Chest-baring in the Afternoon

Ernest Hemingway and Max Eastman wrestled to a split decision in the office of Scribner's editor, Max Perkins on this day in 1937 — both Hemingway and Eastman claiming victory, Perkins refusing to score the bout. Eastman's 1933 review of Death in the Afternoon, Hemingway's bullfighting book, had been titled "Bull in the Afternoon”; in it he had attributed Hemingway's "juvenile romanticism" of bullfighting and all things Spanish to the author's insecurities over not being "a full-sized man," and "wearing false hair on the chest." Hemingway had interpreted this as penis-talk, and in a letter to one of the literary magazines had extended an invitation to the older Eastman to spell out his "nostalgic speculations on my sexual incapacity." To Perkins, editor to both authors, Hemingway had vowed to go beyond words if he ever ran into Eastman in person.

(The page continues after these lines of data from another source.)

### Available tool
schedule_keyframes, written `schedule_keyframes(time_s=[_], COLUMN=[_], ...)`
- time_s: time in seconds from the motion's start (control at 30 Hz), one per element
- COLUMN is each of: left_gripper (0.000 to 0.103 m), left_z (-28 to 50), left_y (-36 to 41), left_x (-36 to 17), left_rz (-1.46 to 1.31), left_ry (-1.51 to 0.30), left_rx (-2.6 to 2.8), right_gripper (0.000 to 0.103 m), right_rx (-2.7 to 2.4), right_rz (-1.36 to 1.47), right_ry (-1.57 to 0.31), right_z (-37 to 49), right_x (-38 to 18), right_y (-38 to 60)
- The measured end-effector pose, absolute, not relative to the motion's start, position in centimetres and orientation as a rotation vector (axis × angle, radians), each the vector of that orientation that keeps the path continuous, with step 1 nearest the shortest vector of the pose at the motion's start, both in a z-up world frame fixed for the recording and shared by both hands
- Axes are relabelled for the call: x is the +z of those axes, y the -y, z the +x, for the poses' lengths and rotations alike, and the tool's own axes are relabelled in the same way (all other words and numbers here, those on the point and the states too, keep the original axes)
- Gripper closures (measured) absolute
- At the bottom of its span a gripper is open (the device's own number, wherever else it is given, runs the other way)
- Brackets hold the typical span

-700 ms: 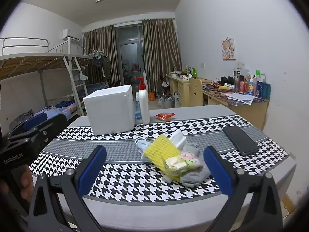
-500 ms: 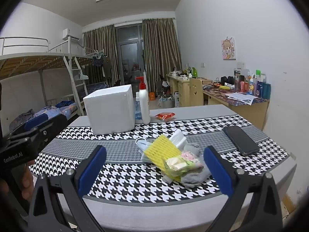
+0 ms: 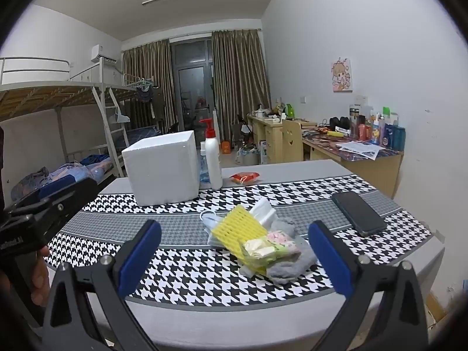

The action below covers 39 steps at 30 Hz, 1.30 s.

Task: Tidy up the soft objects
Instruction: 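Move both grippers toward the pile of soft items on the runner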

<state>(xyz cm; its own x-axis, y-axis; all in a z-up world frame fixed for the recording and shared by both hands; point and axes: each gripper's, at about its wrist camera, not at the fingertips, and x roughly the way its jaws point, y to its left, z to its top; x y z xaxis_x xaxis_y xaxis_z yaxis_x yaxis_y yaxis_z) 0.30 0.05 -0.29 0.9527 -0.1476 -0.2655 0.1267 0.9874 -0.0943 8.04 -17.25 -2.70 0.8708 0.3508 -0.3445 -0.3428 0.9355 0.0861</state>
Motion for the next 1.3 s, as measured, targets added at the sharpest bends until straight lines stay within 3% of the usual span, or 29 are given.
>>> schedule_keyframes(time_s=[1.3], left_gripper=[0.001], left_z=[1.2], left_y=[0.2], left_x=[-0.5], left_rz=[-0.074], left_ry=[-0.309], left_rx=[-0.112], right_gripper=[0.001], right_rx=[0.355], right_rz=[0.030], right_ry=[-0.352], right_z=[8.6], right_x=[-2.8], right_y=[17.8])
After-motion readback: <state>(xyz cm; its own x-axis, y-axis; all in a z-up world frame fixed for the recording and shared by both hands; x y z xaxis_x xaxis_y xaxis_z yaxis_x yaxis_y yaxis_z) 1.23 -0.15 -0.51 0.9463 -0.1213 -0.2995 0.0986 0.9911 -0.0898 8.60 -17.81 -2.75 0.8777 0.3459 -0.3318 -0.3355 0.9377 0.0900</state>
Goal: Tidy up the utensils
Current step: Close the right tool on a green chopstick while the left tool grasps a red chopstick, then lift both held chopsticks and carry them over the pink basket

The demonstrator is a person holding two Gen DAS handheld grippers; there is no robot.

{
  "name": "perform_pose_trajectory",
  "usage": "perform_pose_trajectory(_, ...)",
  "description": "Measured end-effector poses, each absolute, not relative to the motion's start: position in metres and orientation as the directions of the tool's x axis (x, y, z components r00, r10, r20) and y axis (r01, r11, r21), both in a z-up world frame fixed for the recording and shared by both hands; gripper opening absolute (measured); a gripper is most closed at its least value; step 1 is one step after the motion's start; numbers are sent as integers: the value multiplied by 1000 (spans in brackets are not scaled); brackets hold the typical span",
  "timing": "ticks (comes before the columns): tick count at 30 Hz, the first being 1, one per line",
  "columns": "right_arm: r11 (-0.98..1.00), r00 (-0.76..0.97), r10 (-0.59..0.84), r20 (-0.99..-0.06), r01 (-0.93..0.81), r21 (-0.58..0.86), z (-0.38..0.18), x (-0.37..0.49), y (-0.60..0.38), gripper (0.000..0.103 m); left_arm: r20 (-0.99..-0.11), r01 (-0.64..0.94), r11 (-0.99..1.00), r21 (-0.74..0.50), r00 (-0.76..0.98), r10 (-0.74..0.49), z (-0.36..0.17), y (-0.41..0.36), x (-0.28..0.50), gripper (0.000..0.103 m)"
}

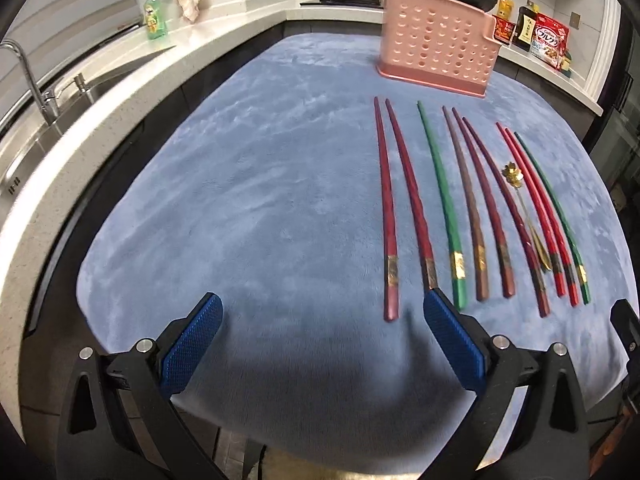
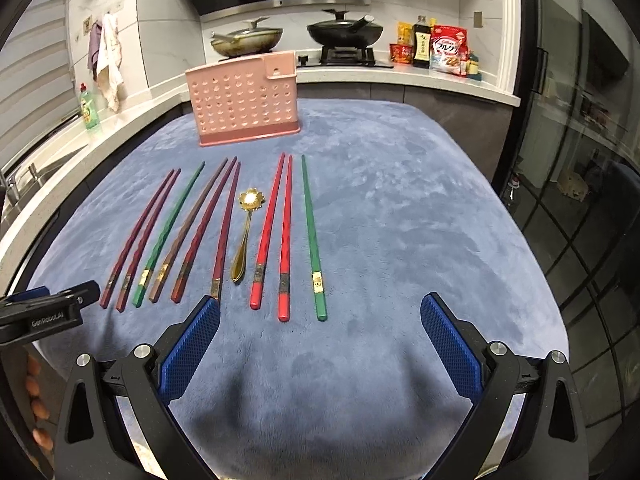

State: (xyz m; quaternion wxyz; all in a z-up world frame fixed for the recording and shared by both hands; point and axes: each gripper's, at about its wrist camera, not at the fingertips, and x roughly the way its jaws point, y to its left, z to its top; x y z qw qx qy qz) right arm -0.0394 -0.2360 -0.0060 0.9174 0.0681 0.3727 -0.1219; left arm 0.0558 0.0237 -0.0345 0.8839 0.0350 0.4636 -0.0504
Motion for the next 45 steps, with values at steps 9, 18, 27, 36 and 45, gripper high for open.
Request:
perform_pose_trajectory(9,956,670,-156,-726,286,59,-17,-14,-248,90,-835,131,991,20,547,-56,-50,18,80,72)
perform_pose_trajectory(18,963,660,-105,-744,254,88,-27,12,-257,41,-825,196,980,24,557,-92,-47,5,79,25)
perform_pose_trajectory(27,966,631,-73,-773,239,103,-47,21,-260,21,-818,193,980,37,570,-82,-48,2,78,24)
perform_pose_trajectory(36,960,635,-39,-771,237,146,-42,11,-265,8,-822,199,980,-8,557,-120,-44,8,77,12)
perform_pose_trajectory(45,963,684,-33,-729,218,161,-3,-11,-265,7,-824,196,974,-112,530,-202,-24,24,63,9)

This happened four years later, when Hemingway dropped in on Perkins and found Eastman already there. The initial handshakes gave way to Hemingway baring his hairy chest, then baring Eastman's unhairy one — at this point, trying to keep it light, Perkins bared his own chest — then demanding, "What do you mean accusing me of impotence?" When Hemingway slapped Eastman in the face with his own book, the two of them tumbled across Perkins’s desk to the floor — Hemingway on the bottom, though staring up with a smile when Perkins got there to settle things down.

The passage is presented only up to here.